Banks, William Mitchell (DNB12)
BANKS, Sir WILLIAM MITCHELL (1842–1904), surgeon, born at Edinburgh on 1 Nov. 1842, was son of Peter S. Banks, writer to the signet. He received his early education at the Edinburgh Academy, whence he passed to the university. After a brilliant career in medicine he graduated M.D. with honours and the gold medal for his thesis on the Wolffian bodies (1864). During his university career he acted as prosector to Professor John Goodsir [q. v.]. Whilst at the Infirmary he acted as dresser and as house surgeon to James Syme [q. v.]. After graduating he was demonstrator of anatomy for a short time to Professor Allen Thomson [q. v.] at the University of Glasgow. Afterwards he went to Paraguay, where he acted as surgeon to the Republican government He settled at Liverpool in 1868 as assistant to Mr. E. R. Bickersteth in succession to Reginald Harrison [q. v. Suppl. II], and joined the staff of the Infirmary school of medicine, first as demonstrator and afterwards as lecturer on anatomy. This post he retained, with the title of professor, when the Infirmary school was merged in University College. He resigned the chair in 1894, when he became emeritus professor of anatomy.
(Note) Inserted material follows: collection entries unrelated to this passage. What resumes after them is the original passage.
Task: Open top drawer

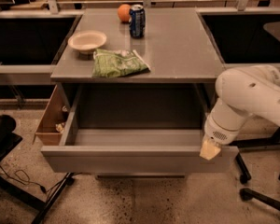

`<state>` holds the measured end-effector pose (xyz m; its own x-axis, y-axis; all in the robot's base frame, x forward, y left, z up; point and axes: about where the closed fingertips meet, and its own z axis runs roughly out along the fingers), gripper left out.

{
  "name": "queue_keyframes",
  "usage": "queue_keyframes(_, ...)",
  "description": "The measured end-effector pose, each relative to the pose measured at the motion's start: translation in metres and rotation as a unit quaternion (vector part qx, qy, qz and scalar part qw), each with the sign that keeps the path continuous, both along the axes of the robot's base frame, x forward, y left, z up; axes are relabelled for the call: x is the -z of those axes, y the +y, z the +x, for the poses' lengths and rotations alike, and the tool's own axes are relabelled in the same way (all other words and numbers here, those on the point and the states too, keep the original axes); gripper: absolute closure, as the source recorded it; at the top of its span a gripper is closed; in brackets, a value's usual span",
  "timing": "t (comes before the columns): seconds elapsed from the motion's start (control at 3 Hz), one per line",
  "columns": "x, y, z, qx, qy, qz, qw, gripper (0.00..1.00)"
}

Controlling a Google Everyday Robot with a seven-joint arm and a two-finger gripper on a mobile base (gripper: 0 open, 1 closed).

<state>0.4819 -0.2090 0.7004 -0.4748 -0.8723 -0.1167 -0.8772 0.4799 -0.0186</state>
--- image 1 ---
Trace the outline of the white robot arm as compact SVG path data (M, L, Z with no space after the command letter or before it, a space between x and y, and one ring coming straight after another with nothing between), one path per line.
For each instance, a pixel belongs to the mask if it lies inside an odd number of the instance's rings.
M204 124L202 158L210 161L216 157L253 116L280 127L280 71L276 67L227 69L217 77L215 88L217 101Z

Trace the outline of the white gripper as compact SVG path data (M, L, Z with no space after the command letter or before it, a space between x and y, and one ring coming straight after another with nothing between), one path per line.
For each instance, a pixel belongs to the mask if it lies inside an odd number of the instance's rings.
M204 134L200 156L208 161L216 157L221 151L221 145L228 145L234 141L239 131L231 131L220 127L214 115L210 113L204 124Z

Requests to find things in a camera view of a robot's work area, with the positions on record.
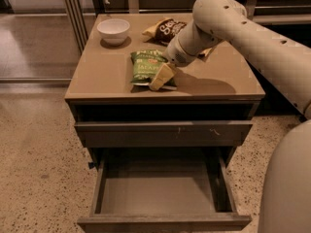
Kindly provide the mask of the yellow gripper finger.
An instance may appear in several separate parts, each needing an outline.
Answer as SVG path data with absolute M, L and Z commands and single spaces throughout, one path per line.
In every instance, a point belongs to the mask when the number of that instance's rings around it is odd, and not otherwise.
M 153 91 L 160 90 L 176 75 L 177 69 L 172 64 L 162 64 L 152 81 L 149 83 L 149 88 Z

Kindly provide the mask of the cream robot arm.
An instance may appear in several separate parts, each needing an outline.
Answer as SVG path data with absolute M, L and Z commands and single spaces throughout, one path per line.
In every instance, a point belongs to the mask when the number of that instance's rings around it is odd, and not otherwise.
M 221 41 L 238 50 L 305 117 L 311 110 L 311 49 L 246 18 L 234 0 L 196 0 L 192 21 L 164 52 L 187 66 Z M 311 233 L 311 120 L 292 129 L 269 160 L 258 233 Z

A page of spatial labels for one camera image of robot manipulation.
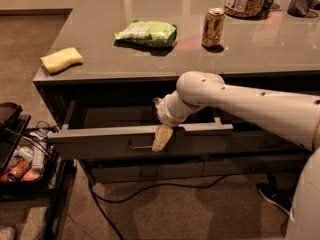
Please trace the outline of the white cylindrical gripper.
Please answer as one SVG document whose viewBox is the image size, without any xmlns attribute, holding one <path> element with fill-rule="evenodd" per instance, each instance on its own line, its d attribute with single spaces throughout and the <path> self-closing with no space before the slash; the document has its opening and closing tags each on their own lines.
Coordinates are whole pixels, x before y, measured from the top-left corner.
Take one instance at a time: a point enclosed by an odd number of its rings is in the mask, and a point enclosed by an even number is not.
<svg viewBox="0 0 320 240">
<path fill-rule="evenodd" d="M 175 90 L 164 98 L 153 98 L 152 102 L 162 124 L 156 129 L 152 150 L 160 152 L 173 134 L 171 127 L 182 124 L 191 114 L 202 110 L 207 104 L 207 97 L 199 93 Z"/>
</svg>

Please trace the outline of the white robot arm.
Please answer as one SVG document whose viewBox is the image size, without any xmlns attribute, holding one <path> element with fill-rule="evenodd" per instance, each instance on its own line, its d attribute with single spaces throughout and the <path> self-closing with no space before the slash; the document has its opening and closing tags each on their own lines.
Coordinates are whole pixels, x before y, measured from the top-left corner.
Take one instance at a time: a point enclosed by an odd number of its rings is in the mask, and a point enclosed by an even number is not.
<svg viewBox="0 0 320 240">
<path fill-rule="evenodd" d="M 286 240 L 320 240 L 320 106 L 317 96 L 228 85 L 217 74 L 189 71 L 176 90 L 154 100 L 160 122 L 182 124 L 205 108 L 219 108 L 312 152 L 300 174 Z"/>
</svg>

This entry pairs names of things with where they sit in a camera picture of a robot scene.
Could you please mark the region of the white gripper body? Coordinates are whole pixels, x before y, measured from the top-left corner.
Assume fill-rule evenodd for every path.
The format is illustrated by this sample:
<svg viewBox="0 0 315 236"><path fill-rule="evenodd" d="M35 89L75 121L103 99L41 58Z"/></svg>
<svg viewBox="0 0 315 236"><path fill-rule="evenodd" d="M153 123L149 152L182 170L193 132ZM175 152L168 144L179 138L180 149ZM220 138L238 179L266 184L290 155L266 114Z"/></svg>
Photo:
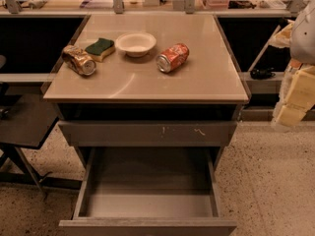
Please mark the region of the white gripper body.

Meanwhile, having served the offices of pathologist and curator of the museum, he succeeded Reginald Harrison as assistant surgeon to the Royal Infirmary at Liverpool in 1875, and was full surgeon from 1877 till November 1902, when, on being appointed consulting surgeon, the committee paid him the unique compliment of assigning him ten beds in his former wards.
Banks was admitted F.R.C.S. England on 9 Dec. 1869 without having taken the examinations for the diploma of member. He served as a member of the council from 1890 to 1896. He was the first representative of the Victoria University on the General Medical Council. In 1885 he was one of the founders of the Liverpool Biological Association and was elected the first president; in 1890 he was president of the Medical Institution. In 1892 he was made J.P. of Liverpool, and in 1899 was knighted and was made hon. LL.D. of Edinburgh.
He died suddenly at Aix-la-Chapelle on 9 Aug. 1904 whilst on his way home from Homburg, and was buried in the Smithdown Road cemetery, Liverpool. He married in 1874 Elizabeth Rathbone, daughter of John Elliott, a merchant of Liverpool; by her he had two sons, one of whom survived him.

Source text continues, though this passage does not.